[Date Prev][Date Next][Thread Prev][Thread Next][Date Index][Thread Index]

Sticks, carrots, real XML, ultra-liberal parsing (was: Re: Auto-discovery revisited)




On Jan 9, 2004, at 13:41, Danny Ayers wrote:


But I'm not suggesting that anything reject invalid data,

I'm suggesting rejecting data that purports to be XML but is not well-formed. This should follow automatically from the decision to use XML.

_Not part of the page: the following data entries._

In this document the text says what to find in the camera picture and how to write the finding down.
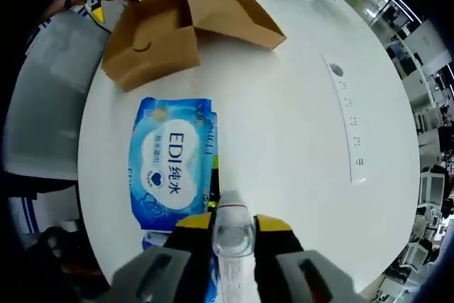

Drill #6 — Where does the blue wet wipes pack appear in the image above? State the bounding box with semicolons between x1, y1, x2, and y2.
126;96;219;231

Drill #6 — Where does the person's white striped shirt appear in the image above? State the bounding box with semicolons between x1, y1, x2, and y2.
10;192;81;235

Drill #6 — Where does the white table cable strip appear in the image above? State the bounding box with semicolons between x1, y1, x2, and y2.
321;53;368;184

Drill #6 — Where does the brown cardboard shoe box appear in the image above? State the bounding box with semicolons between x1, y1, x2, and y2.
101;0;287;93

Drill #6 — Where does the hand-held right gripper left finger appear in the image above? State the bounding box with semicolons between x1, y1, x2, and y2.
111;212;217;303

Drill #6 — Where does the white square pillar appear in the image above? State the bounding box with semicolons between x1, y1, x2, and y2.
404;18;451;73

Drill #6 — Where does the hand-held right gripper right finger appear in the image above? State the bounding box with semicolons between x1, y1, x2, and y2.
253;214;359;303

I find it disturbing that Mark Pilgrim--one of the key proponents of Atom--is advocating ultra-liberal parsing[1]. If something is not well-formed, by definition it isn't an XML document. Publishing an ultra-liberal parser encourages people to use ill-defined infoset serializations that look confusingly like XML 1.0 serializations. These embraced and extended serializations won't be parseable using XML processors, and having tag soup serializations around is worse than having binary infoset serializations pop up, because with the binary serializations it is obvious that they aren't XML 1.0 serializations, so no one expects them to be interoperable with software that uses an XML processor. If Atom ends up as almost-XML, the "XML" part will be more about marketing than about technical spec layering.

If Atom in practice ends up as something that I can't process with vanilla
XML tools and that is as soupish as RSS, I fail to see why I should want to use the feed facet Atom instead of RSS and why Atom couldn't be defined as an extension/update to RSS.


merely that the production of good data should be encouraged. On a
rudimentary level, if people think they have something to gain from
producing good data, they're a lot more likely to do so.

How do you encourage the production of good data without a stick? (The stick being that bad data won't be processed so you might as well not publish it.) The experience with HTML suggests that the majority of people cares more about pleasing the user agent with the largest market share than about producing good data as a matter of principle or about pleasing a validator. If the popular aggregators use an ultra-liberal parser people *will* publish broken feeds and all the hard work with the quality assurance tools and test cases can't change that. On the other hand, people *will* publish well-formed feeds (if they bother trying to publish an Atom feed at all) if the popular aggregators use real XML processors.


(I've implemented a well-formed Atom 0.3 feed[2]. Quoting Mark Pilgrim: "I have no sympathy for people who can’t be bothered to write code I've already written.")

Atom can offer a lot.

What can it offer compared to existing formats or APIs if it doesn't offer predictable and reliable processing and good implementability?


So far, in the absence of real XML processability, the main offering of the feed facet seems to be that you can have payloads other than "entity-escaped HTML", but high-traffic sites are already trying to minimize the amount of content they put in the feed. The main offerings of the API facet seem to be introspection and better authentication in port 80. (I'd still rather take those features with the POSTed content straight on top HTTP without an XML envelope.)

The mistake of "reject invalid RSS feeds" is that it's a stick. What we
need are carrots.

What carrots would you suggest? ("Valid Atom" badges aren't good enough, in my opinion.)


[1] http://diveintomark.org/archives/2004/01/08/postels-law
[2] http://macsanomat.com/atom

--
Henri Sivonen
hsivonen@xxxxxx
http://iki.fi/hsivonen/